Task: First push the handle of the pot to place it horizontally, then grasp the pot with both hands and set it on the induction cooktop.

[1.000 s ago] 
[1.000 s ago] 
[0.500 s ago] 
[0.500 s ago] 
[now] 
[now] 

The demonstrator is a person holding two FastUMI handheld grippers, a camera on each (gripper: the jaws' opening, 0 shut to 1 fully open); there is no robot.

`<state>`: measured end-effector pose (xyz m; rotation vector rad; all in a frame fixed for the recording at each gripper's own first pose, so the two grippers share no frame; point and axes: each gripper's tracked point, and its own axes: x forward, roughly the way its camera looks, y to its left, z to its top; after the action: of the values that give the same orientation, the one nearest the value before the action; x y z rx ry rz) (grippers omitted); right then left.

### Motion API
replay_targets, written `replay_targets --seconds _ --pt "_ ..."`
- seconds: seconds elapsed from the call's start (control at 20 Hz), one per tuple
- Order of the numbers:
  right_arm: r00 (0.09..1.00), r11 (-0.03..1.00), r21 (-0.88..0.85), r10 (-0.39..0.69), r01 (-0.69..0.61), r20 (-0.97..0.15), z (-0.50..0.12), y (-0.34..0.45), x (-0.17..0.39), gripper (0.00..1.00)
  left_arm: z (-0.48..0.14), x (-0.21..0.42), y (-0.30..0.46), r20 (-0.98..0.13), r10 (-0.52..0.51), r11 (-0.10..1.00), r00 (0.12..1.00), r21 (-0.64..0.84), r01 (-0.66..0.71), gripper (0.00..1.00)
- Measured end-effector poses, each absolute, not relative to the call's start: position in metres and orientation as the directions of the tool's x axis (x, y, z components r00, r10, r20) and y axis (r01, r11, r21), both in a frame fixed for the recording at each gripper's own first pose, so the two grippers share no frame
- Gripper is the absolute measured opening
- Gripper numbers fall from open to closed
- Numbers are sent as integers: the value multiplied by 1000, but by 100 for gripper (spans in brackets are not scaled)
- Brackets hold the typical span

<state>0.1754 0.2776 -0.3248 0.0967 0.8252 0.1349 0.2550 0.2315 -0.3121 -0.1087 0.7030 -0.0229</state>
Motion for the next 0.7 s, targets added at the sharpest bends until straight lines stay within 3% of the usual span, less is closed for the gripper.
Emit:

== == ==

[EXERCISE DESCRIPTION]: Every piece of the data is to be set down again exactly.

[SOLUTION TO THIS PROBLEM]:
Task: First push the handle of the pot to place it horizontally, then grasp the pot with both hands and set it on the induction cooktop.

[1.000 s ago] 
[1.000 s ago] 
[0.500 s ago] 
[0.500 s ago] 
[now] 
[now] 

The demonstrator is a person holding two FastUMI handheld grippers, a camera on each (gripper: the jaws' opening, 0 shut to 1 fully open); there is no robot.

`<state>`: measured end-effector pose (xyz m; rotation vector rad; all in a frame fixed for the recording at each gripper's own first pose, so the two grippers share no frame; point and axes: each gripper's tracked point, and its own axes: x forward, roughly the way its camera looks, y to its left, z to its top; after the action: of the values that give the same orientation, the one nearest the value before the action; x y z rx ry rz) (grippers omitted); right then left.

### Motion API
replay_targets, written `replay_targets --seconds _ --pt "_ ..."`
- seconds: seconds elapsed from the call's start (control at 20 Hz), one per tuple
- Order of the numbers:
  right_arm: r00 (0.09..1.00), r11 (-0.03..1.00), r21 (-0.88..0.85), r10 (-0.39..0.69), r01 (-0.69..0.61), r20 (-0.97..0.15), z (-0.50..0.12), y (-0.34..0.45), x (-0.17..0.39), gripper (0.00..1.00)
  left_arm: z (-0.48..0.14), x (-0.21..0.42), y (-0.30..0.46), r20 (-0.98..0.13), r10 (-0.52..0.51), r11 (-0.10..1.00), r00 (0.12..1.00), r21 (-0.64..0.84), r01 (-0.66..0.71), gripper (0.00..1.00)
- Measured end-effector poses, each absolute, not relative to the call's start: position in metres and orientation as the directions of the tool's x axis (x, y, z components r00, r10, r20) and y axis (r01, r11, r21), both in a frame fixed for the recording at each gripper's own first pose, so the two grippers share no frame
- Gripper is the absolute measured opening
- Gripper numbers fall from open to closed
- Numbers are sent as integers: the value multiplied by 1000, but by 100 for gripper (spans in brackets are not scaled)
- Brackets hold the typical span

<state>0.1754 0.2776 -0.3248 0.0967 0.8252 0.1349 0.2550 0.2315 -0.3121 -0.1087 0.7030 -0.0229</state>
Motion for the next 0.7 s, targets added at the sharpest bends until straight lines stay within 3% of the usual span, less is closed for the gripper.
Emit:

No further output is required for this exercise.